Escribe: El Peregrino Impertinente
Capital cultural de Marruecos, Fez resume en su casco antiguo todo el color del país africano: gente encantadora hablando cien lenguas, construcciones sacadas de los cuentos de Las mil y una noches, modos de vida traídos desde la edad media, y una mugre general que revoluciona las especies. Ahí los ratones miden 1,90 metro, fuman hachís y si les decís algo te pegan un cachetadón en la nuca.
Más allá de aquel detalle, la Medina de Fez (la más grande del mundo) es realmente maravillosa. Un conglomerado de sorpresas fundado en el año 789, donde la cultura local tiñe cada baldosa. Mucho ruido y aglomeración humana, vendedores de lo que se le ocurra, burros llevando la carga, mezquitas que llaman al rezo cinco veces por día, señores envueltos en blancas túnicas realizando labores de herrería y carpintería igual que hace varios siglos atrás, señoras con velo transportando gallinas del cogote, niños correteando aquí y allá… Todo dentro de este gigantesco bazar rodeado por 15 kilómetros de murallas y habitado por estrechas callecitas que se diseminan de forma laberíntica. Con semejante cuadro, lógico resulta que el viajero vea al juez de línea levantar la bandera, dejándolo en offside. Está perdido, no entiende nada. Mucho menos cuando el árbitro se le acerca para retarlo en árabe.

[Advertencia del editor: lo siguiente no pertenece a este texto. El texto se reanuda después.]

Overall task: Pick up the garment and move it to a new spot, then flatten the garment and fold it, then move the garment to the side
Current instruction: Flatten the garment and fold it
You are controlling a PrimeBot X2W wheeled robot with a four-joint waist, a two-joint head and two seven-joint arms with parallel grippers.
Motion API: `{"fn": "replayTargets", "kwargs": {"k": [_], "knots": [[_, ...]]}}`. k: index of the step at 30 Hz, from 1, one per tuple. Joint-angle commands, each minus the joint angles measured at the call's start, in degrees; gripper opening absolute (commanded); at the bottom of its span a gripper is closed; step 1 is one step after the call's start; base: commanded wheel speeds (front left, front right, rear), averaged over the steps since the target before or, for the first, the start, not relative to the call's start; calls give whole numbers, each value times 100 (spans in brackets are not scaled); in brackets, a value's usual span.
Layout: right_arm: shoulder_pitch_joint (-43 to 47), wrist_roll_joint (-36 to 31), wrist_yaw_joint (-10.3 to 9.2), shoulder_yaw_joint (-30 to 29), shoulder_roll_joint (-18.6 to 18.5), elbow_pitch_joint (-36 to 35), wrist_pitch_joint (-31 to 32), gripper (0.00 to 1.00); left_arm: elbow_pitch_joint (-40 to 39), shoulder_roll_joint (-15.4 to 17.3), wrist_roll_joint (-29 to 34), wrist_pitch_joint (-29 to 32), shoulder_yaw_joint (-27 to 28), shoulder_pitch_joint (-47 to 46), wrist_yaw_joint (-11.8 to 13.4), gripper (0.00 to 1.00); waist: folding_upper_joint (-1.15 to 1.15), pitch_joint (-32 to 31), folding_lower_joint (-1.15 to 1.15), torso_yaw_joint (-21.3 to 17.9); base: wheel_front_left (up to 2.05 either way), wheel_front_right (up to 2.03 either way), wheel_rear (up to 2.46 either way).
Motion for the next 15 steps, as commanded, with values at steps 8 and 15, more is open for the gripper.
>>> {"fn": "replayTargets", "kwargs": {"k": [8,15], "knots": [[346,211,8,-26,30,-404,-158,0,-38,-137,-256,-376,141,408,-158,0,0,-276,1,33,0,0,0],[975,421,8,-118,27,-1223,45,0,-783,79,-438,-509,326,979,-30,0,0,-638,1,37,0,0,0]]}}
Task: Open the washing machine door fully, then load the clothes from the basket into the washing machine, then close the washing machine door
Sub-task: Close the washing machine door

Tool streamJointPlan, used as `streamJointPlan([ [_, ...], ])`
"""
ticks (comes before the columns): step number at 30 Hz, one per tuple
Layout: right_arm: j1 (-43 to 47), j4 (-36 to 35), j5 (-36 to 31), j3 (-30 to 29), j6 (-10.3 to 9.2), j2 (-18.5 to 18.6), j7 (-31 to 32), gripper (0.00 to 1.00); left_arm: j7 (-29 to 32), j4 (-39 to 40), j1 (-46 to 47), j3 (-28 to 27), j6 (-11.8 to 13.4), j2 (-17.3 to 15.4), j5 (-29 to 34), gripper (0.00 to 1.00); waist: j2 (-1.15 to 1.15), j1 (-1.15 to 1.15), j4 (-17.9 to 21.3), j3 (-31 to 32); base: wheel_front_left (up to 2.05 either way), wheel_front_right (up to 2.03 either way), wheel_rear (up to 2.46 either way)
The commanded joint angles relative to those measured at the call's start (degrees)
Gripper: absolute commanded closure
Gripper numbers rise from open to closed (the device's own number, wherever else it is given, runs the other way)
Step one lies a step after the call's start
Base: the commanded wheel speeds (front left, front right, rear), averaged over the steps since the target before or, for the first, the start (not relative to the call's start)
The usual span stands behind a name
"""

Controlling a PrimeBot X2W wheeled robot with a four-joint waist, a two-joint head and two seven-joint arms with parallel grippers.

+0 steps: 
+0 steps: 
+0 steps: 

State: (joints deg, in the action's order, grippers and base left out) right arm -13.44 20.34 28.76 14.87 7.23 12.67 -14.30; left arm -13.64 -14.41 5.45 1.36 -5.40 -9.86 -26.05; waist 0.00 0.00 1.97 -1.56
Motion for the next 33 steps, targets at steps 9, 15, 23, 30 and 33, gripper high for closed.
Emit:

Con todo, el foráneo se siente dichoso. Cómo no estarlo, cuando los perfumes de lo exótico lo abrigan de esta manera. Así se quedaría, envuelto, si no fuera por los 40 grados que hace a la sombra. Entonces, procura la salida. Entre el movimiento de transeúntes, y tras siete horas y media de búsqueda, se encuentra la Puerta Bou Jeloud y con ella el acceso a la plaza homónima. El cielo ahora es abierto, y el espacio para caminar, mayor. Ahí es cuando se pregunta a sí mismo“¿Y si entro de vuelta?”. Para festejar el chascarrillo, se va a dormir al hotel.